Eligibility Criteria
Ages Eligible for Study
16 years to 63 years (Adult, Older Adult)
Accepts Healthy Volunteers
No
Genders Eligible for Study
All
Description
Inclusion Criteria:
- Informed consent obtained before any trial-related activities. Trial-related activities are any procedures that are carried out as part of the trial, including activities to determine suitability for the trial;
- Age ≥ 18 years and < 65 years at the time of signing informed consent;
- Body mass index (BMI) ≥ 30 kg/m2
- Stable body weight during the previous 3 months (< 5 kg self-reported weight change).
Exclusion Criteria:
General Safety
- Current or history of treatment with medications that may cause significant weight gain for at least 3 months before this trial;
- Current use or use within three months before this trial of GLP-1 receptor agonist, pramlintide, sibutramine, orlistat, zonisamide, topiramate or phentermine;
- Type 1 diabetes;
- Type 2 diabetes;
- Obesity related to endocrine diseases;
- Hepatic Failure (AST and/or ALT >3 times upper limit of normal and/or Total Bilirubin >1.7 upper limit of normal)

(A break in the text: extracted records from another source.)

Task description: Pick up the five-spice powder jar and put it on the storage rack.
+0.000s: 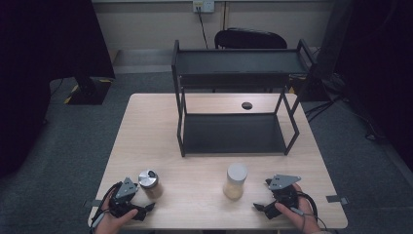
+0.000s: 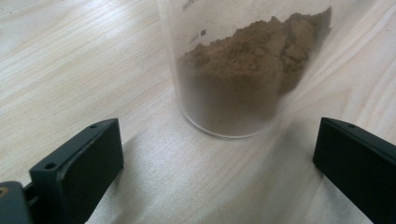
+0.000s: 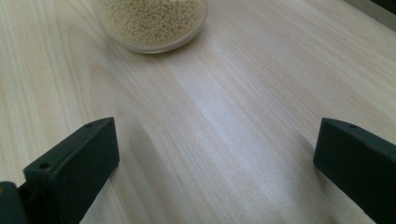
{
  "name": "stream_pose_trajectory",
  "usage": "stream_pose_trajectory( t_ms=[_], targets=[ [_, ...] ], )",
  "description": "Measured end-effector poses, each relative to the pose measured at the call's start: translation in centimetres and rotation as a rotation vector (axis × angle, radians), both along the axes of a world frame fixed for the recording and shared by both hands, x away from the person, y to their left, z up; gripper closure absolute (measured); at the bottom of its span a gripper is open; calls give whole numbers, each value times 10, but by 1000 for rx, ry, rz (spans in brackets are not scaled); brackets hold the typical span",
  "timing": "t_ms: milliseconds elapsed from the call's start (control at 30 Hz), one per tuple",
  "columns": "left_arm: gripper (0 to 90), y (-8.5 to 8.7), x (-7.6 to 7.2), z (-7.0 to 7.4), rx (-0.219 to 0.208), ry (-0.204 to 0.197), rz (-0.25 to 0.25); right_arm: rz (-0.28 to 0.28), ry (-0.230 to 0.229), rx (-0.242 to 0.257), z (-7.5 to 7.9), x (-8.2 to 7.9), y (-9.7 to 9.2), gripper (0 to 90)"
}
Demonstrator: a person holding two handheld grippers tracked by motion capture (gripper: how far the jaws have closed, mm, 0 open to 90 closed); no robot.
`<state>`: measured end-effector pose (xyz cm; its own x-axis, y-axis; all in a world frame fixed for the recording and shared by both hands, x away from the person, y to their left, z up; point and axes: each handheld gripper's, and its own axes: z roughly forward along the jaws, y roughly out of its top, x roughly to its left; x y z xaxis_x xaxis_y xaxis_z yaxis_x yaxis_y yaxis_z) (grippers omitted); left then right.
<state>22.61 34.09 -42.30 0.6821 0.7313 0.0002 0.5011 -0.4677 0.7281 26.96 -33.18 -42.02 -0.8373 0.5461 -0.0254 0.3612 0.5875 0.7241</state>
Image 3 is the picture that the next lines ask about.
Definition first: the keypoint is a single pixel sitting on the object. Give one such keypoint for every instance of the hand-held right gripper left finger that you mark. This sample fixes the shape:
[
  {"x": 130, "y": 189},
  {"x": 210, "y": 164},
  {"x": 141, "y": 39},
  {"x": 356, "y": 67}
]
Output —
[{"x": 77, "y": 168}]

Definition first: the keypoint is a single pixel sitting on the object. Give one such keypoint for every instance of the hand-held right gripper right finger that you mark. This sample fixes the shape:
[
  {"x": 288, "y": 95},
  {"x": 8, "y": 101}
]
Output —
[{"x": 358, "y": 161}]

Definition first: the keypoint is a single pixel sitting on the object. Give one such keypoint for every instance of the clear glass dish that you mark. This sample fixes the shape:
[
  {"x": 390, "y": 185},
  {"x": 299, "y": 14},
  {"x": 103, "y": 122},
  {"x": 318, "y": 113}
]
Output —
[{"x": 137, "y": 46}]

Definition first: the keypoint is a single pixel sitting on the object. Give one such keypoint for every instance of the pale yellow millet grains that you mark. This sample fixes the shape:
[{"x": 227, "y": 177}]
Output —
[{"x": 152, "y": 18}]

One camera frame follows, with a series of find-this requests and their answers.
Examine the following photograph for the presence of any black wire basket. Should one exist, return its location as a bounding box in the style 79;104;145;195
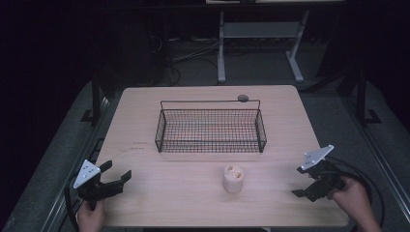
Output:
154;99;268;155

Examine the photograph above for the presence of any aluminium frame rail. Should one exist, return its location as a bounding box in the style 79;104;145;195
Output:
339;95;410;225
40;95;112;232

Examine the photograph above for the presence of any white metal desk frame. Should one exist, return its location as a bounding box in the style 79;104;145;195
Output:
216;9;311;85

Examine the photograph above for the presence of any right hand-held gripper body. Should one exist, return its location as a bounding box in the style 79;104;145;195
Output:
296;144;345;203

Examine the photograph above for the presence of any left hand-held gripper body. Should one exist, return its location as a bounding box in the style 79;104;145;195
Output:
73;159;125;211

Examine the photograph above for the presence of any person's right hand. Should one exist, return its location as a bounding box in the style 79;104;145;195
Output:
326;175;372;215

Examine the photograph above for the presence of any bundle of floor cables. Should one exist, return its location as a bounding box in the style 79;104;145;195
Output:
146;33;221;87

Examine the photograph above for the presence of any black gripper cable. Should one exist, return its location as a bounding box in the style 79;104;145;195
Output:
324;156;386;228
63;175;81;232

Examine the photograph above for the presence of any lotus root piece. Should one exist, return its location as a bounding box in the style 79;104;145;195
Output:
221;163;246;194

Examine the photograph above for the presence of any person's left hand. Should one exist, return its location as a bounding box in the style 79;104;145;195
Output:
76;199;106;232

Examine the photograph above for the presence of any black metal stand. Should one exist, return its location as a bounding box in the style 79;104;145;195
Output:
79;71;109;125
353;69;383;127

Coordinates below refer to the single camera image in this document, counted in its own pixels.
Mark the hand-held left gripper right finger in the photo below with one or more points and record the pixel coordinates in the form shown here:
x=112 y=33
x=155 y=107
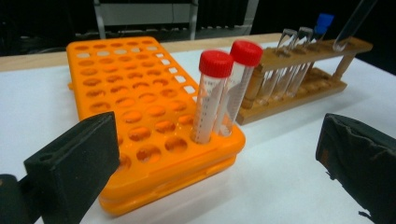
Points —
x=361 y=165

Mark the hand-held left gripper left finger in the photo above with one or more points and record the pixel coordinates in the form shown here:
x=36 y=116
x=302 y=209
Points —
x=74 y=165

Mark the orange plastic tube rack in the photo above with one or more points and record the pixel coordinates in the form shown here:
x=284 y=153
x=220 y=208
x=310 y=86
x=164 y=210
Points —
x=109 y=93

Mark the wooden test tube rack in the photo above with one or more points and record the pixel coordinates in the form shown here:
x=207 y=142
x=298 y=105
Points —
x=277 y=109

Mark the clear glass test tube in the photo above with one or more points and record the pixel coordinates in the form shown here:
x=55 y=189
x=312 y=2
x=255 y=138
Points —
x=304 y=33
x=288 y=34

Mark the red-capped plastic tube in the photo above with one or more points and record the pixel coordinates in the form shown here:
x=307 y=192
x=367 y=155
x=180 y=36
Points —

- End stage renal disease (eGFR < 30 ml/min/1.73 m2 ) or chronic or intermittent haemodialysis or peritoneal dialysis
- History or presence of chronic pancreatitis
- Presence of acute pancreatitis within the past 180 days prior to the day of screening
- Personal or first degree relative(s) history of multiple endocrine neoplasia type 2 or medullary thyroid carcinoma
- Presence or history of malignant neoplasms within the past 5 years prior to the day of screening
- Severe psychiatric disorder which in the investigator's opinion could compromise compliance with the protocol
- Known or suspected hypersensitivity to trial product(s) or related products
- Previous participation in this trial. Participation is defined as randomisation
- Receipt of any investigational medicinal product within 30 days before screening
Female who is pregnant, breast-feeding or intends to become pregnant or is of child-bearing potential and not using a highly effective contraceptive method i.e.:
- patients who use combined hormonal contraceptives (containing estreogen and progesterone) associated with inhibition of ovulation or oral, intravaginal that transdermal;
- patients who use hormonal contraceptives based only progesterone that inhibit ovulation, whether oral, injectable or implantable
- patients with placement of IUD (intrauterine device)
- patients with positioning of hormone releasing intrauterine systems
- patients with bilateral tubal occlusion
- patients with vasectomized partner
- patients who practice sexual abstinence
- Any disorder, unwillingness or inability, which in the investigator's opinion, might jeopardise the subject's safety or compliance with the protocol
- Previous surgical treatment for obesity (excluding liposuction >1 year before trial entry); 19 ) Inflammatory bowel diseases; 20 ) recent antibiotic therapy ( within 30 days before screening)
Cardiovascular- related
- Any of the following: myocardial infarction, stroke, hospitalisation for unstable angina pectoris or transient ischaemic attack within the past 60 days prior to the day of screening
- Planned coronary, carotid or peripheral artery revascularisation known on the day of screening;
- Presently classified as being in New York Heart Association (NYHA) Class IV heart failure
Study Plan
This section provides details of the study plan, including how the study is designed and what the study is measuring.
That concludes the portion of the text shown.